Bei den Teamrennen gab es dieses Jahr eine Überraschung: Das B-Team schlug das A-Team als Revanche für das Rennen vom letzten Jahr. Kelana Humphrey fuhr so ziemlich jedes Rennen, das möglich war, und nahm unter anderem in der 85er-Klasse ein paar Trophäen mit nach Hause. Micah Davis und Nick LaPaglia lieferten sich beim von Meatball veranstalteten Hell on Wheels Vintage-Rennen harte Lenker-an-Lenker-Duelle. Die Crowd stand auf den Füßen, während die beiden Runde um Runde die Führung tauschten, bis Nick sich knapp durchsetzte und obenauf landete. Unser eigener Photog Harry Mark warf Max Mandell bei den xr100-Rennen raus.
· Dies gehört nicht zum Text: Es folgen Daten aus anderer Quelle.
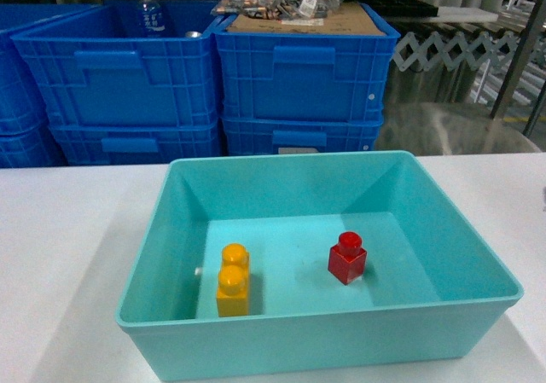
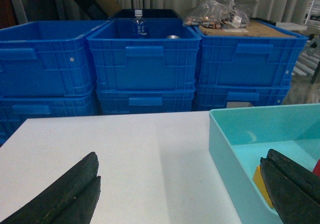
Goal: Pick red block from blue box to shelf
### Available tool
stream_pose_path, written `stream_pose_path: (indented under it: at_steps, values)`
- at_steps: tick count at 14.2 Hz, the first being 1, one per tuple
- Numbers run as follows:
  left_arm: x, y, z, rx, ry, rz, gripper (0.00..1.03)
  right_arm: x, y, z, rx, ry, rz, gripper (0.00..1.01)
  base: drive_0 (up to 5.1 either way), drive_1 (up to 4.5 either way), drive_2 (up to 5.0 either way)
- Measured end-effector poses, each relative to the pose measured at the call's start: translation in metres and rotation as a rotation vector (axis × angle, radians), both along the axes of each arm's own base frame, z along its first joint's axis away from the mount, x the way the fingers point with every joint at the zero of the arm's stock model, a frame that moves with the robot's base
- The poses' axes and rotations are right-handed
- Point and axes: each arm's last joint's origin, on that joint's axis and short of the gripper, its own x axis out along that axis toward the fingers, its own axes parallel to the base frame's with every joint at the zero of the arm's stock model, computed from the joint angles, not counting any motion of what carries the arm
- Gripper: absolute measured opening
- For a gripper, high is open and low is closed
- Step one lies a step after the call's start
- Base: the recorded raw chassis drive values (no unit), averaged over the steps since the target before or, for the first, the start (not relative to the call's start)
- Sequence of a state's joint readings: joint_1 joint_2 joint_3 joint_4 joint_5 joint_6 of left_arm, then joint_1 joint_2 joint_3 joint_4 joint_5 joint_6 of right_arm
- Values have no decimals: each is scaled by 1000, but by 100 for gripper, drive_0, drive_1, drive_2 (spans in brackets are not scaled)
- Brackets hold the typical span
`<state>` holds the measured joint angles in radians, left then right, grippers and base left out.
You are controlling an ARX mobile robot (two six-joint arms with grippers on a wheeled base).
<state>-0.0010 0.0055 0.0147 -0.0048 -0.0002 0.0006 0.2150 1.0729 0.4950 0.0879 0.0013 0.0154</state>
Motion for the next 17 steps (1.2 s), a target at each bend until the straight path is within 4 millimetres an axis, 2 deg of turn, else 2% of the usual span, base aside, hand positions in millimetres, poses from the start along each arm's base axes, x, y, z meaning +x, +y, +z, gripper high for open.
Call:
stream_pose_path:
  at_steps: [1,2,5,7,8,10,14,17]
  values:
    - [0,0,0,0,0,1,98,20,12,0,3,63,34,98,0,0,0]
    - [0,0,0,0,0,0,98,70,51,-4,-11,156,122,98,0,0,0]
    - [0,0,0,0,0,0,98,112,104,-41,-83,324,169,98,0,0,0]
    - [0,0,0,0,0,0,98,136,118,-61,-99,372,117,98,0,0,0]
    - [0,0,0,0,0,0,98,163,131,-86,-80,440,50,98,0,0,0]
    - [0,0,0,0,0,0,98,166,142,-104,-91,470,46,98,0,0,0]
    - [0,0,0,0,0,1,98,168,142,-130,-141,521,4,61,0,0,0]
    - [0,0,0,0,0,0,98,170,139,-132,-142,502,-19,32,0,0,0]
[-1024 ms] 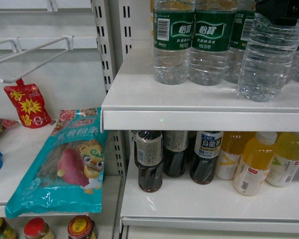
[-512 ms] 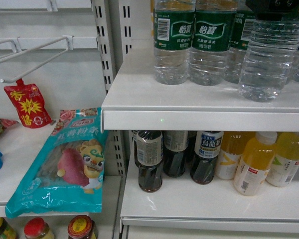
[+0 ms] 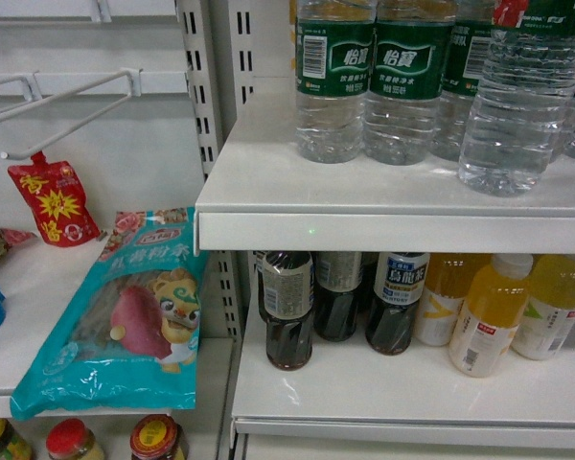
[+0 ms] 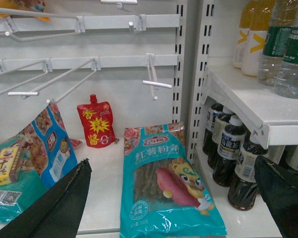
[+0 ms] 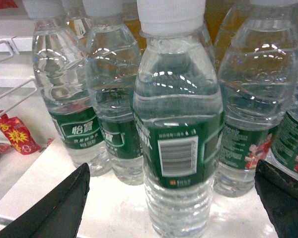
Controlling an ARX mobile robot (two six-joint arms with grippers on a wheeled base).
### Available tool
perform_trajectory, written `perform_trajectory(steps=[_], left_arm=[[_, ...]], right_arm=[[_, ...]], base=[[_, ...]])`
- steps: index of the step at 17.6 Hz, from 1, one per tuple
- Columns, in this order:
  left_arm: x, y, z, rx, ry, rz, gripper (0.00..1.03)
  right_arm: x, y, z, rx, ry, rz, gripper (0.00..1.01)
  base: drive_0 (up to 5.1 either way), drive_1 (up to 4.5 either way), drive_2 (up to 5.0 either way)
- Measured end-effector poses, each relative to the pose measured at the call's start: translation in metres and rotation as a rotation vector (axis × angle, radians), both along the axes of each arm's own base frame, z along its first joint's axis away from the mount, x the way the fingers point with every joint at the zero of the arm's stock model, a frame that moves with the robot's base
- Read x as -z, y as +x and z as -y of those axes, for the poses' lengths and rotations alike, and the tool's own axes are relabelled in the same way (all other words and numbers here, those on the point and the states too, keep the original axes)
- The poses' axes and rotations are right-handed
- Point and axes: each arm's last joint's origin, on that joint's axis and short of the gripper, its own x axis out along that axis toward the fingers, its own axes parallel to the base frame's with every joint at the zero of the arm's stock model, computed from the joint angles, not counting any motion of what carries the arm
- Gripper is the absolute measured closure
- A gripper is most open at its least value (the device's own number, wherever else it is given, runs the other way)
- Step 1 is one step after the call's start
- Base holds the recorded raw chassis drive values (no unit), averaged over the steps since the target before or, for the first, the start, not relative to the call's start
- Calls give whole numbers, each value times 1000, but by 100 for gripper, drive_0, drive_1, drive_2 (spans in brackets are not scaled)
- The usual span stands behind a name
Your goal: Move water from second to third shelf
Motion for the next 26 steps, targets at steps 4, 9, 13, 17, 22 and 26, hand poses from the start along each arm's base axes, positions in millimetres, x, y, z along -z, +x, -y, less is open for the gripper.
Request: perform_trajectory(steps=[4,9,13,17,22,26], left_arm=[[0,0,0,0,0,0,5],[0,0,0,-1,0,0,5],[0,0,0,-1,0,0,5],[0,0,0,0,0,0,5],[0,0,0,0,0,0,5],[0,0,0,2,0,0,5]], right_arm=[[0,-57,14,-24,6,-1,3],[25,-142,39,224,-39,139,33],[59,-157,59,261,-65,149,83],[78,-165,58,246,-68,149,99],[98,-178,58,246,-71,120,99],[101,-185,57,245,-66,171,99]], base=[[0,0,0],[0,0,0],[0,0,0],[0,0,0],[0,0,0],[0,0,0]])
Forrest Minchinton und Riley Harper taten sich im Stuntman-Rennen zusammen und rissen richtig auf.
Wir hatten Jungs am Start, vom 9-jährigen Nachwuchs (Happy Bday Dylan!) bis hin zu alt genug, um dein Dad zu sein. Der Einzige, der fast so viel fuhr wie Benzin-Junkie Kelana, war Todd Cram, dem sein Ruhm ein wenig von der Rückkehr seines Dads ins Rennfahren gestohlen wurde – nach einem Jahr Pause seit dem letzten Day in the Dirt. Nach all den Rennen zog die Gang ans Lagerfeuer und lachte über die Races und die guten Zeiten. In der Ferne war leise der Sound einer 80s-Coverband zu hören. Wir schnappten uns alle ein Bier oder zehn und machten uns rüber zur schnellsten Party der Stadt, dank Red Bull und Fast House.